Meeting the market's needs
But beyond Russia, shrinking OPEC+ spare capacity is becoming an increasing worry, as several members continue to fall well short of their production quotas, raising doubts about the alliance’s ability to meet rising oil demand in the coming months.
The 22 members with quotas under the Declaration of Cooperation pumped a collective 621,000 b/d below their targets, according to Platts estimates.
At some point, if forecasts of supply deficits come true later this year, the alliance may come under increasing pressure from its key customers, including the US, India and Japan, to scrap its quotas and allow Saudi Arabia and the UAE, which hold some 95% of global spare capacity, according to Platts Analytics, to pump at will.
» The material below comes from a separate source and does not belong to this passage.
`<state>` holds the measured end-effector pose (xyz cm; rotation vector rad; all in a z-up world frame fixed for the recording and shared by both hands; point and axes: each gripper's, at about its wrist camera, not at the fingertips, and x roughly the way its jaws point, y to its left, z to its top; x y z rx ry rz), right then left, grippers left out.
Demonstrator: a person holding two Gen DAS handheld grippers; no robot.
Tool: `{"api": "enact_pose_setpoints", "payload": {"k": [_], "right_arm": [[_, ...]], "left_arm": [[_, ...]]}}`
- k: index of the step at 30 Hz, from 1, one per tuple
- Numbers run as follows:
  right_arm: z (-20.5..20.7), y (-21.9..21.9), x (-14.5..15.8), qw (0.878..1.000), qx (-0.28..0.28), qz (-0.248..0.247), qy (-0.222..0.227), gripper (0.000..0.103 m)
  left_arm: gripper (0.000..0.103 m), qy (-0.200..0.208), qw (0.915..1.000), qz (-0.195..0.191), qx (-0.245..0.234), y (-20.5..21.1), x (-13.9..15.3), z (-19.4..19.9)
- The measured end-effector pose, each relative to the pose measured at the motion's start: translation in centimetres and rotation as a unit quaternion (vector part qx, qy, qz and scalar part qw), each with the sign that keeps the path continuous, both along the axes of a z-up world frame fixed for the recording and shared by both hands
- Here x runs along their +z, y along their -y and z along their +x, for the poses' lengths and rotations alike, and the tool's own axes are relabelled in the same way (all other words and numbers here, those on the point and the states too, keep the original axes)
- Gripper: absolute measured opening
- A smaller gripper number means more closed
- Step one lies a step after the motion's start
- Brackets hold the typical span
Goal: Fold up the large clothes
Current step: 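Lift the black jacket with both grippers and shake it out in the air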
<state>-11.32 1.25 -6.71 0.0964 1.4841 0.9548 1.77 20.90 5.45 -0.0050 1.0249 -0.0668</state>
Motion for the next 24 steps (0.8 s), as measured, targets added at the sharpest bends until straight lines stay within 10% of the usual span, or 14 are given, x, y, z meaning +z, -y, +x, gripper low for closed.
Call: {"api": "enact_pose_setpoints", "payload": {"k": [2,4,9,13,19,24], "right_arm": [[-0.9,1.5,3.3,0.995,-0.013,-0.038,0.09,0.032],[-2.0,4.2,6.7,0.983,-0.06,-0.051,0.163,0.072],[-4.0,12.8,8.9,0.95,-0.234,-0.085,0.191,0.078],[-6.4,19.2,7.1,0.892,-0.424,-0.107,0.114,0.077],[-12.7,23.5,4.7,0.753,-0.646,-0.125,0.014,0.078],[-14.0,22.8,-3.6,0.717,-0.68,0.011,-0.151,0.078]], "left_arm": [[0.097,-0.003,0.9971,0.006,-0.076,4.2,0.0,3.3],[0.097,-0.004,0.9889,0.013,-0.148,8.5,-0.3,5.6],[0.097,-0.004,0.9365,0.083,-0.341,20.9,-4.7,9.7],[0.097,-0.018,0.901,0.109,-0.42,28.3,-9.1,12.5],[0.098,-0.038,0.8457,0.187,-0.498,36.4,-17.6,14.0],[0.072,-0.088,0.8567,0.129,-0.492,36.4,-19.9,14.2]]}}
So far, both countries have rejected such suggestions, opting for internal OPEC+ harmony rather than intra-OPEC+ competition.
“As for the capacity constraints, it is so sensitive to discuss this topic at this stage,” a delegate told Platts. “The group is able to meet the majority of its commitments. Let’s wait and see. This might be a short-lived sentiment.”
A loss of Russian barrels to sanctions would only exacerbate the situation.
Delegates can only watch the Ukraine crisis unfold from afar, but a test of loyalty between the keeping alliance’s key customers, including the US and Europe, happy and maintaining critical relations with Russia may be coming soon.